> Exercise directions
Extract the listing below in full, unchanged.

> Source data
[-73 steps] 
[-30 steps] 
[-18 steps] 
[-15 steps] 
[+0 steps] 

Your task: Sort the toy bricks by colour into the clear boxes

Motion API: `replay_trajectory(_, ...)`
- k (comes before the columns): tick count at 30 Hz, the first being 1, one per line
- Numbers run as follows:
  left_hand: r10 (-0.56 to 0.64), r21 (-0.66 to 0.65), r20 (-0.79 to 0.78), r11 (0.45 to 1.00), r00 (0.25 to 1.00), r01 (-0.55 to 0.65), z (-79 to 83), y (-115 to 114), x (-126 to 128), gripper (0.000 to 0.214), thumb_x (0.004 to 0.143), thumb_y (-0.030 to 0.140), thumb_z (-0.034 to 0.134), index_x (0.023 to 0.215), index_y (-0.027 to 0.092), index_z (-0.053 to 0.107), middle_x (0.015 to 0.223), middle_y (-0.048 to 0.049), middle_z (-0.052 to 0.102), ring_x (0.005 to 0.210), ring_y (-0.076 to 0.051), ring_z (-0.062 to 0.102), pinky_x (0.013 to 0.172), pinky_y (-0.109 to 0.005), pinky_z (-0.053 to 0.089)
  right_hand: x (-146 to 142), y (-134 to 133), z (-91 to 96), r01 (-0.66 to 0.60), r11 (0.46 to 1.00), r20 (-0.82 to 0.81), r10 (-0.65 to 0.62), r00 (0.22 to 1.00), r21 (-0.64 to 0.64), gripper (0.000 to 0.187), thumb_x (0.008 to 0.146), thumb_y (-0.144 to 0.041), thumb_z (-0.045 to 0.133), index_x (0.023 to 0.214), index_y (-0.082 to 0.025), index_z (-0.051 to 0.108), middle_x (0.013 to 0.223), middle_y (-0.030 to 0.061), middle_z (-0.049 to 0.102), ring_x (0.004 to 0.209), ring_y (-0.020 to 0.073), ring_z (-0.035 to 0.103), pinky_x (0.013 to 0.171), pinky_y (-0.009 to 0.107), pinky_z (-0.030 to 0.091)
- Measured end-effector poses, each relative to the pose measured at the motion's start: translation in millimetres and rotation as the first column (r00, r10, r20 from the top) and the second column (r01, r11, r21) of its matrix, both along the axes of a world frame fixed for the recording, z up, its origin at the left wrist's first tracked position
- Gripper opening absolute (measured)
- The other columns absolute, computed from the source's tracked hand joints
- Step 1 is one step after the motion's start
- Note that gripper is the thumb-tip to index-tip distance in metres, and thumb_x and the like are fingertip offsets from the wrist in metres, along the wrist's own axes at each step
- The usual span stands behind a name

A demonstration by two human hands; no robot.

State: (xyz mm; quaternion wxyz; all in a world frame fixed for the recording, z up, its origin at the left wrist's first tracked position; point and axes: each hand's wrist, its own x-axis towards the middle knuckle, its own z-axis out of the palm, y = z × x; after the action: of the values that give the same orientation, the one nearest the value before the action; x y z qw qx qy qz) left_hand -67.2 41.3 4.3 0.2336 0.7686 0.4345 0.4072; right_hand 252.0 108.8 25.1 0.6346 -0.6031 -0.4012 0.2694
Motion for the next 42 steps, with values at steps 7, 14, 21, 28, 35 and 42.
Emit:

> Written solution
[-73 steps] 
[-30 steps] 
[-18 steps] 
[-15 steps] 
[+0 steps] 

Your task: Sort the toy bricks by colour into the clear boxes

Motion API: `replay_trajectory(_, ...)`
- k (comes before the columns): tick count at 30 Hz, the first being 1, one per line
- Numbers run as follows:
  left_hand: r10 (-0.56 to 0.64), r21 (-0.66 to 0.65), r20 (-0.79 to 0.78), r11 (0.45 to 1.00), r00 (0.25 to 1.00), r01 (-0.55 to 0.65), z (-79 to 83), y (-115 to 114), x (-126 to 128), gripper (0.000 to 0.214), thumb_x (0.004 to 0.143), thumb_y (-0.030 to 0.140), thumb_z (-0.034 to 0.134), index_x (0.023 to 0.215), index_y (-0.027 to 0.092), index_z (-0.053 to 0.107), middle_x (0.015 to 0.223), middle_y (-0.048 to 0.049), middle_z (-0.052 to 0.102), ring_x (0.005 to 0.210), ring_y (-0.076 to 0.051), ring_z (-0.062 to 0.102), pinky_x (0.013 to 0.172), pinky_y (-0.109 to 0.005), pinky_z (-0.053 to 0.089)
  right_hand: x (-146 to 142), y (-134 to 133), z (-91 to 96), r01 (-0.66 to 0.60), r11 (0.46 to 1.00), r20 (-0.82 to 0.81), r10 (-0.65 to 0.62), r00 (0.22 to 1.00), r21 (-0.64 to 0.64), gripper (0.000 to 0.187), thumb_x (0.008 to 0.146), thumb_y (-0.144 to 0.041), thumb_z (-0.045 to 0.133), index_x (0.023 to 0.214), index_y (-0.082 to 0.025), index_z (-0.051 to 0.108), middle_x (0.013 to 0.223), middle_y (-0.030 to 0.061), middle_z (-0.049 to 0.102), ring_x (0.004 to 0.209), ring_y (-0.020 to 0.073), ring_z (-0.035 to 0.103), pinky_x (0.013 to 0.171), pinky_y (-0.009 to 0.107), pinky_z (-0.030 to 0.091)
- Measured end-effector poses, each relative to the pose measured at the motion's start: translation in millimetres and rotation as the first column (r00, r10, r20 from the top) and the second column (r01, r11, r21) of its matrix, both along the axes of a world frame fixed for the recording, z up, its origin at the left wrist's first tracked position
- Gripper opening absolute (measured)
- The other columns absolute, computed from the source's tracked hand joints
- Step 1 is one step after the motion's start
- Note that gripper is the thumb-tip to index-tip distance in metres, and thumb_x and the like are fingertip offsets from the wrist in metres, along the wrist's own axes at each step
- The usual span stands behind a name

A demonstration by two human hands; no robot.

State: (xyz mm; quaternion wxyz; all in a world frame fixed for the recording, z up, its origin at the left wrist's first tracked position; point and axes: each hand's wrist, its own x-axis towards the middle knuckle, its own z-axis out of the palm, y = z × x; after the action: of the values that give the same orientation, the one nearest the value before the action; x y z qw qx qy qz) left_hand -67.2 41.3 4.3 0.2336 0.7686 0.4345 0.4072; right_hand 252.0 108.8 25.1 0.6346 -0.6031 -0.4012 0.2694
Motion for the next 42 steps, with values at steps 7, 14, 21, 28, 35 and 42.
Emit:

That is the complete answer.